砥部焼
Tobe Ware
砥部焼は愛媛県砥部町を中心に生産される陶磁器で、厚手の白磁に呉須による藍色の手描き文様が特徴の、日用食器として親しまれる伝統工芸品。
歴史
砥部焼の起源は、砥石の産地として知られた砥部町で、砥石加工の際に出る大量の石粉(砥部石の粉末)を有効活用するために磁器生産が始まったことにある。江戸時代後期、藩の産業振興策のもとで磁器づくりが奨励され、地域の窯業として根付いていった。明治以降は国内外への販路が拡大し、丈夫で実用的な白磁食器としての評価が高まった。昭和に入ると生産体制が整備され、砥部町を中心とした窯元群が地場産業として発展。昭和51年(1976年)に経済産業大臣指定の伝統的工芸品に認定され、現在も多くの窯元が手仕事による生産を続けている。飽きのこない白地藍染めのデザインと、日常使いに耐える堅牢さが長く愛される理由となっている。
素材
砥部焼の主原料は、地元で産出する陶石(砥部石)である。この陶石は鉄分が少なく、焼成後に白く透明感のある磁肌を生み出す性質を持つ。砥石加工の副産物である石粉を活用したことが産地形成の原点であり、現在も愛媛県内産の陶石を主体に使用している。

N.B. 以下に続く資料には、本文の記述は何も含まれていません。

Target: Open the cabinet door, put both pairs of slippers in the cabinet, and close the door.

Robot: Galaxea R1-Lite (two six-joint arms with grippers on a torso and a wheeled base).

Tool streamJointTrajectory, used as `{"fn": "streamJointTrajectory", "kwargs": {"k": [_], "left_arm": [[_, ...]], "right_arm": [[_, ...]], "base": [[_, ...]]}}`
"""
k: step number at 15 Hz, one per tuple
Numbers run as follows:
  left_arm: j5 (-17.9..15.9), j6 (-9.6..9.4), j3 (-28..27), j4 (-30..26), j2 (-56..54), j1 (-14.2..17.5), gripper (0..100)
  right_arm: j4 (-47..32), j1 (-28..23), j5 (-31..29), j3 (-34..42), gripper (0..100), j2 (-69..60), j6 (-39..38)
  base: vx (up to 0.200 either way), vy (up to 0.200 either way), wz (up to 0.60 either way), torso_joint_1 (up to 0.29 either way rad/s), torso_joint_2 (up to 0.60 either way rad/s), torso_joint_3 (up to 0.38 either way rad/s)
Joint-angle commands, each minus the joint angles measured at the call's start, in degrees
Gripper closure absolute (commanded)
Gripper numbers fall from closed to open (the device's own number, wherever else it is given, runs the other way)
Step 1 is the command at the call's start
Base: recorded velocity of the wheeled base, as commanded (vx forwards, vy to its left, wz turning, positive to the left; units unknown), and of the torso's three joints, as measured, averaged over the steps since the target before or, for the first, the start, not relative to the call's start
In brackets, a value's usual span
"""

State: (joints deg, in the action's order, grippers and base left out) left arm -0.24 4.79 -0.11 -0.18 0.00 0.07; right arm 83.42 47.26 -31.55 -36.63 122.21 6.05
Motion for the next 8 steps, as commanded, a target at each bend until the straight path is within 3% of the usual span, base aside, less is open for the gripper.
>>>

絵付けには呉須(酸化コバルトを含む顔料)が用いられ、焼成後に鮮やかな藍色(コバルトブルー)として発色する。釉薬は透明釉が基本で、白磁の地色と藍の文様を引き立てる。素地は比較的肉厚に成形されるため、日用食器として優れた耐久性を示す。
技法
砥部焼の制作は、原料となる陶石を粉砕・精製することから始まる。成形は主にろくろ成形が用いられ、職人が手作業で器の形を整える。乾燥後、素焼きを経てから呉須による手描きの絵付けが施される。文様は唐草や魚、梅など伝統的なモチーフが多く、絵師が一筆一筆丁寧に描く。絵付け後に透明釉をかけ、本焼きで高温焼成することで、白磁の地に鮮やかな藍色が定着する。砥部焼の最大の特徴は「手描き」による絵付けであり、量産品にも一点ずつ職人の手仕事が加わることで、同じ文様でもわずかに異なる表情が生まれる。この手仕事のぬくもりと実用性の高さが、砥部焼の魅力の核心をなしている。
風土と工芸
愛媛県砥部町周辺は温暖な瀬戸内式気候に属し、降水量が比較的少なく安定した天候が続く。この気候は陶器の乾燥工程に適しており、また良質な陶石を産する山地の地質条件とあいまって、磁器産地としての発展を支えてきた。